The little getaway cost my mother a pretty penny, I’m sure, and I must say that I returned home feeling more rested and stable than I have in quite some time, even if I did ultimately learn that it is impossible for the leopard to change its spots, if you will, a point that was driven home to me emphatically when the doorbell rang one recent Saturday and I looked out my front window to see none other than Jim Klobuchar standing on my front porch! Whatever perspective I may have gained in my five weeks in Chester, Iowa vanished in a millisecond, as I raced into the bathroom to make myself presentable for this completely unexpected guest.
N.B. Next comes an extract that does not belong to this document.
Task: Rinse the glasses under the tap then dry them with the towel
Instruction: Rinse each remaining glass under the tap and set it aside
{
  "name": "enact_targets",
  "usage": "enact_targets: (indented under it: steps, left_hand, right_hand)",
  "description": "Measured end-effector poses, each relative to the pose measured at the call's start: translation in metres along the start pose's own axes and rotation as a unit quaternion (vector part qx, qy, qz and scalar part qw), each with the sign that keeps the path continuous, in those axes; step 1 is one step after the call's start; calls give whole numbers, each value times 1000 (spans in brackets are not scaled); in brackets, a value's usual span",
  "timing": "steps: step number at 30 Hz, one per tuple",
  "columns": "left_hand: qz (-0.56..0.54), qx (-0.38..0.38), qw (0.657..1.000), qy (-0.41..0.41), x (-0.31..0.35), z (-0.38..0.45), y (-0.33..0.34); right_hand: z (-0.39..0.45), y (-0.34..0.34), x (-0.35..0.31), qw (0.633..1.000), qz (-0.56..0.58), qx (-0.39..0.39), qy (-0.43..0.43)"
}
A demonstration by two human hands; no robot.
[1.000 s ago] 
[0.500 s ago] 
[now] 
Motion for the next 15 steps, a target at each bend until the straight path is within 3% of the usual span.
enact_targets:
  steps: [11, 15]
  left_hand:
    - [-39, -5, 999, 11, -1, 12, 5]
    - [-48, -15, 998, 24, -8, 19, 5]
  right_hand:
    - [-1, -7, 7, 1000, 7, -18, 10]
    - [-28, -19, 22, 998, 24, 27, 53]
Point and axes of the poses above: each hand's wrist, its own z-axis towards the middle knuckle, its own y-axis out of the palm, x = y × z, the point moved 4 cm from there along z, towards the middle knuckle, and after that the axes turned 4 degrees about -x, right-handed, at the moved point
By the time I opened the door I had already left a breathless message on my mother’s answering machine –"Jim Klobuchar is at my front door!"—and I was trembling and speechless. There he was, the Minstrel himself, in the flesh, grinning on my doorstep! There was so much I would have loved to say in the moment that passed between us, as he shoved on me a flyer touting his daughter for some public office; I would have loved to have told him that he was the only man, other than possibly Paul Allen, who could make me care about football and mountain climbing and drunk driving. I wish that I had asked for a hug. I wish that I had told him that I loved him. But, alas, I was seized by a terrible and now familiar insecurity, and I can’t now remember saying anything, except perhaps "Thank you," and in an instant he was gone, lumbering off down the block. Nonetheless, that entire day I was walking on air, dancing around my apartment, calling old friends. Jim Klobuchar had been to my house! Budd Rugg was back on the Love Roller Coaster!

And the very next morning –a Sunday morning—when I picked up my newspaper and saw that someone had given my beloved Kristin Tillotson a makeover, with bangs! –someone had Florence Hendersoned the adorably insouciant Kris!-- I was plummeting once again, howling at the top of my lungs, rocketing back down a precipitous decline.